Berita ini datang dari MIT Technology Review: Misinformasi sering kali diberikan oleh orang dewasa yang lebih tua. Kelompok pengguna ini menyebarkan berita palsu dan tautan yang meragukan jauh lebih banyak dibandingkan kelompok usia lainnya – hingga tujuh kali lebih banyak dibandingkan kelompok pengguna yang lebih muda.
Sebuah analisis baru mencoba memahami mengapa orang-orang ini mengulangi perilaku seperti ini.
Analis Abby Ohlheiser, yang menulis artikel tersebut, mengutip Nadia Brashier, seorang rekan postdoctoral di departemen psikologi di Universitas Harvard. Pakar tersebut mengatakan ada dua penjelasan mengapa orang lanjut usia menyebarkan begitu banyak informasi yang salah secara online: Keduanya berakar pada intuisi dan stereotip, bukan data.
Alasan pertama adalah penurunan kognitif: pada usia ini, pengguna kurang mampu membuat pilihan yang tepat dibandingkan pengguna yang lebih muda. Alasan kedua adalah kesepian: para lansia sering kali memberikan informasi yang salah karena mereka ingin menjalin hubungan dengan orang lain. Namun, tidak ada yang sepenuhnya menjelaskan apa yang terjadi, menurut analisis Brashier, yang diterbitkan dalam Current Directions in Psychological Science.

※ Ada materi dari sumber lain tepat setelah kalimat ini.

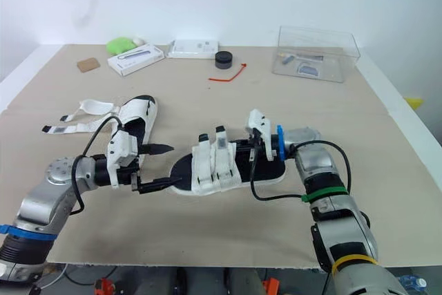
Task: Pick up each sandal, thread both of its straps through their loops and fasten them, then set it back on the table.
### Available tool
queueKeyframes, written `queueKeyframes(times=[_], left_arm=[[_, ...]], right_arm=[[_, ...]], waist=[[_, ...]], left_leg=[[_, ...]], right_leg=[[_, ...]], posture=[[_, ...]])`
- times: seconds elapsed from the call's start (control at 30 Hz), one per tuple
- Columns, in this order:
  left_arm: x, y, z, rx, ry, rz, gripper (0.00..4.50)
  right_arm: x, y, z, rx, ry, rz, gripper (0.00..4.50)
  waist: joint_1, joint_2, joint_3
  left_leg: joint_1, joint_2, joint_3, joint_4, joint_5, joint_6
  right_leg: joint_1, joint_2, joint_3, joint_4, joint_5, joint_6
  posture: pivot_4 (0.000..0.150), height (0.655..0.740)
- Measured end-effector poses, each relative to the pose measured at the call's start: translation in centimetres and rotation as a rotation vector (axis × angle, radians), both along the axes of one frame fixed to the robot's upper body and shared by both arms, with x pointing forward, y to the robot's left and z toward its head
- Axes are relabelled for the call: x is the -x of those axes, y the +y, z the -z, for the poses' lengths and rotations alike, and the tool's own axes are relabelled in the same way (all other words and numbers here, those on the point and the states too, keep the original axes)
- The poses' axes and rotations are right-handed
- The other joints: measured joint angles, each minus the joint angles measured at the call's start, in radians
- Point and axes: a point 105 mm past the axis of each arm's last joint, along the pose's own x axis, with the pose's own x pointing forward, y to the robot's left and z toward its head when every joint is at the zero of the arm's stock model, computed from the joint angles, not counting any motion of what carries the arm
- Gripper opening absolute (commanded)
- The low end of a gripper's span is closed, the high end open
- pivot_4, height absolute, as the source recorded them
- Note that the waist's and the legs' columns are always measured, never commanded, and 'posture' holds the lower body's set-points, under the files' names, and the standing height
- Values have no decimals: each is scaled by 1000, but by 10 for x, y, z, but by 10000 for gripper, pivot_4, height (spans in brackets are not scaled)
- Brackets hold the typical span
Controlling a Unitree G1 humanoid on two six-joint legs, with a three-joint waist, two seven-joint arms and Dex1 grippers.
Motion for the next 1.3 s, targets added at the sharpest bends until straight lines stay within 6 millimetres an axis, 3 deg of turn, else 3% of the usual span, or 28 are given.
queueKeyframes(times=[0.1,0.23,0.5,0.6,0.7,0.8,0.9,1.07,1.3], left_arm=[[1,-4,-11,69,-23,-3,45000],[1,-3,-34,190,-63,-55,45000],[3,-8,-35,292,-71,-194,45000],[4,-16,-29,287,-55,-201,45000],[6,-23,-27,285,-48,-187,45000],[5,-25,-27,277,-54,-186,45000],[5,-31,-29,265,-64,-153,45000],[1,-32,-28,255,-76,-155,45000],[-1,-32,-19,233,-66,-159,45000]], right_arm=[[-13,-12,-19,-102,18,175,186],[-26,-48,-45,-224,-27,518,186],[-15,-93,-18,-233,-104,1229,186],[-9,-93,-21,-248,-135,1429,186],[-7,-93,-19,-237,-142,1512,186],[-5,-100,-18,-234,-148,1568,10130],[-2,-102,-15,-233,-155,1579,23666],[5,-105,-6,-177,-171,1478,44764],[28,-94,-6,-82,-153,1160,44764]], waist=[[0,0,1],[2,0,1],[-2,0,1],[-3,0,1],[-3,0,1],[-3,0,1],[-3,0,1],[-5,0,1],[-3,0,1]], left_leg=[[0,0,0,0,1,-2],[-1,0,-1,0,1,-3],[-1,0,1,0,1,-7],[0,0,1,0,2,-10],[1,0,1,0,4,-12],[1,0,1,0,5,-11],[1,0,1,0,4,-11],[1,0,1,-1,3,-9],[2,1,0,0,3,-9]], right_leg=[[0,0,0,0,0,1],[0,0,0,0,0,1],[-3,0,3,3,0,1],[-3,2,4,4,0,2],[-2,2,4,4,-2,7],[-2,2,3,4,-2,8],[-2,3,4,3,-2,7],[-2,3,4,3,-2,6],[-1,3,3,3,-3,7]], posture=[[1500,7400],[1500,7400],[1500,7400],[1500,7400],[1500,7400],[1500,7400],[1500,7400],[1500,7400],[1500,7400]])
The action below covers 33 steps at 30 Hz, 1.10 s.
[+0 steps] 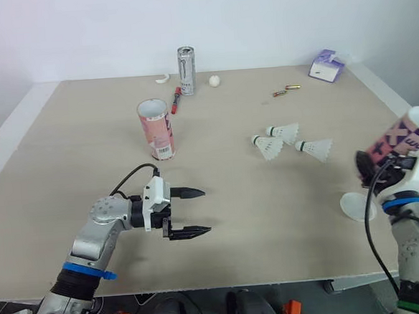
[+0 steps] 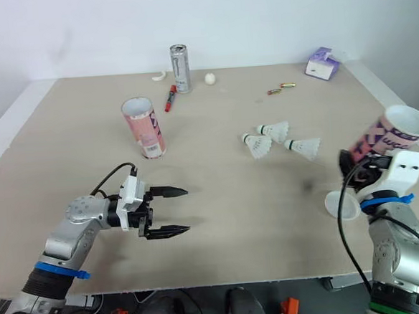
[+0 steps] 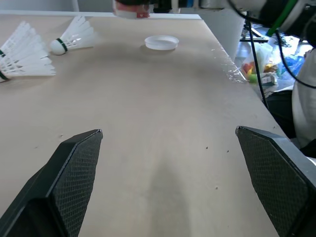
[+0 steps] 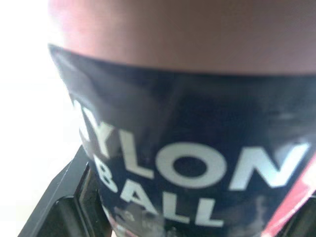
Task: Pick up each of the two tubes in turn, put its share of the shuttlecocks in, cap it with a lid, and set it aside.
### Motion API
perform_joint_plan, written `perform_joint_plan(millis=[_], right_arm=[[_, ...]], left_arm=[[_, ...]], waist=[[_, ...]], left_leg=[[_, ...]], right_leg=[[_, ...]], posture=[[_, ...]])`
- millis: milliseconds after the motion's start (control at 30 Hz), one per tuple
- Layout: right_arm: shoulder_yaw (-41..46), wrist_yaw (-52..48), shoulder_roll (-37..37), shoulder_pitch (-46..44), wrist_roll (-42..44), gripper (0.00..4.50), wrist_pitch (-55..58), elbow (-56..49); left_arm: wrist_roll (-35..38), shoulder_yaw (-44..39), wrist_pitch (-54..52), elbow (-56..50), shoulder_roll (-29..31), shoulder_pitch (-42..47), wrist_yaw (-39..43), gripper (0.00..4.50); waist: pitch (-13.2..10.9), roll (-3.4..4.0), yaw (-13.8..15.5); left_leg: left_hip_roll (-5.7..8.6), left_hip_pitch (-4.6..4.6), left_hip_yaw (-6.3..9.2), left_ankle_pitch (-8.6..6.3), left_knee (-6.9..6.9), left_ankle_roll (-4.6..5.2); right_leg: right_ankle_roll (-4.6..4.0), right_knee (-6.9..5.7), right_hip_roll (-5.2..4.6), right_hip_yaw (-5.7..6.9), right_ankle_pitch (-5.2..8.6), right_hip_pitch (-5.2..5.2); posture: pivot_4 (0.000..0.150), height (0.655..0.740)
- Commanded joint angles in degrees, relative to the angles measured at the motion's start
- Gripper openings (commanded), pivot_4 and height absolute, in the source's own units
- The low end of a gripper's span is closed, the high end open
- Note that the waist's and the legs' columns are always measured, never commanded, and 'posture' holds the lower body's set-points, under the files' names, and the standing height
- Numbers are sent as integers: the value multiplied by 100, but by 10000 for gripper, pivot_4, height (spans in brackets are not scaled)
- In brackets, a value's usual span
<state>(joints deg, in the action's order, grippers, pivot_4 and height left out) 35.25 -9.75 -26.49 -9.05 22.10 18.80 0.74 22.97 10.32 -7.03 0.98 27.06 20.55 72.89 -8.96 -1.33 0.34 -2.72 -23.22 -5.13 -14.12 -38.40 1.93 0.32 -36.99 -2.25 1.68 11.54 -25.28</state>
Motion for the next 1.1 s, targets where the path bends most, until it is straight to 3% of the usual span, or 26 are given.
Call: perform_joint_plan(millis=[33,233,433,1100], right_arm=[[321,520,-187,-147,-190,37216,-65,253],[247,672,-407,-225,-461,37216,-358,1036],[139,605,-490,-329,-586,37216,-745,1474],[347,936,-546,-666,-475,37216,-1204,2153]], left_arm=[[71,-39,-22,-240,4,13,-17,45000],[87,-43,-54,-292,-17,-21,-49,45000],[156,-38,-137,-354,-55,1,-16,45000],[78,-17,-153,-511,-83,-80,-67,45000]], waist=[[1,1,-1],[3,5,-4],[4,7,-28],[5,8,-147]], left_leg=[[0,0,0,0,1,0],[1,2,-2,0,2,0],[4,3,-3,1,1,2],[15,-1,-9,-2,3,8]], right_leg=[[0,0,2,-2,0,0],[3,0,26,-41,0,1],[13,0,96,-160,0,1],[46,0,140,-292,11,3]], posture=[[1500,7400],[1500,7400],[1500,7400],[1500,7400]])
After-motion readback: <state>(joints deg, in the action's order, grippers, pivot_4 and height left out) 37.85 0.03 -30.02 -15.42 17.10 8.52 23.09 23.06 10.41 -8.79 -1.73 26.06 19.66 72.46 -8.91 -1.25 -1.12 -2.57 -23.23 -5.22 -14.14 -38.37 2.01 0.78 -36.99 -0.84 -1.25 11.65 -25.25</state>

Daya ingat pada kelompok orang ini cenderung menurun seiring bertambahnya usia. Kemampuan untuk memproses dan memahami informasi tetap sama seiring bertambahnya usia – dan pengetahuan umum pun meningkat. “Kemampuan kognitif yang berbeda-beda memburuk pada tingkat yang berbeda-beda dan beberapa tidak,” kata Brashier. “Keterampilan yang dipertahankan dapat membantu para lansia mengkompensasi kekurangan yang mereka alami.” Mengenai kesepian, dia mengatakan bahwa “orang lanjut usia bukanlah kelompok usia yang paling kesepian, dan para ilmuwan saat ini tidak memiliki bukti bahwa orang yang kesepian lebih banyak berbagi cerita palsu.”
Penelitian Brashier mengungkap kurangnya bukti yang mendukung asumsi umum tentang orang lanjut usia dan misinformasi, serta menganalisis faktor-faktor lain – mulai dari hubungan antarpribadi hingga literasi digital – yang mungkin berperan. Secara keseluruhan, penelitian ini menunjukkan, tidak ada alasan tunggal mengapa orang lanjut usia menyebarkan begitu banyak informasi yang salah secara online. Pendekatan yang berbeda mungkin diperlukan untuk mencoba mengurangi penyebaran informasi yang salah secara online.
Artikel tersebut menyoroti layanan pengecekan fakta. Platform media sosial sering kali melakukan hal ini dan mengeksposnya dengan memberikan konteks pada informasi menyesatkan atau berita palsu yang dibagikan secara online. Namun bagi audiens yang lebih tua, tindakan ini dapat memberikan hasil yang berlawanan dengan efek yang diharapkan. Ironisnya, berulang kali melihat pesan dengan label ‘palsu’ meningkatkan kepercayaan orang lanjut usia terhadap pernyataan tersebut, katanya.
Ini tidak berarti bahwa orang lanjut usia lebih buruk dalam mengetahui apakah sesuatu itu benar atau tidak. Dalam sebuah penelitian yang dikutip oleh Brashier, para senior sebenarnya lebih baik dalam mengevaluasi kebenaran berita utama dalam sebuah penelitian. Pendekatan pengecekan fakta yang ada saat ini belum tentu merupakan cara terbaik untuk memperlambat penyebaran informasi buruk.
Jika platform benar-benar ingin lebih efektif menyasar cara orang lanjut usia menyebarkan informasi yang salah, mereka perlu melihat lebih dekat hubungan antarpribadi dan “literasi” digital, kata Brashier. Selain kurang akrab dengan platform sosial dibandingkan generasi muda, orang dewasa yang lebih tua cenderung memiliki lebih sedikit orang dalam lingkup sosial mereka dan cenderung mempercayai orang yang paling mereka kenal.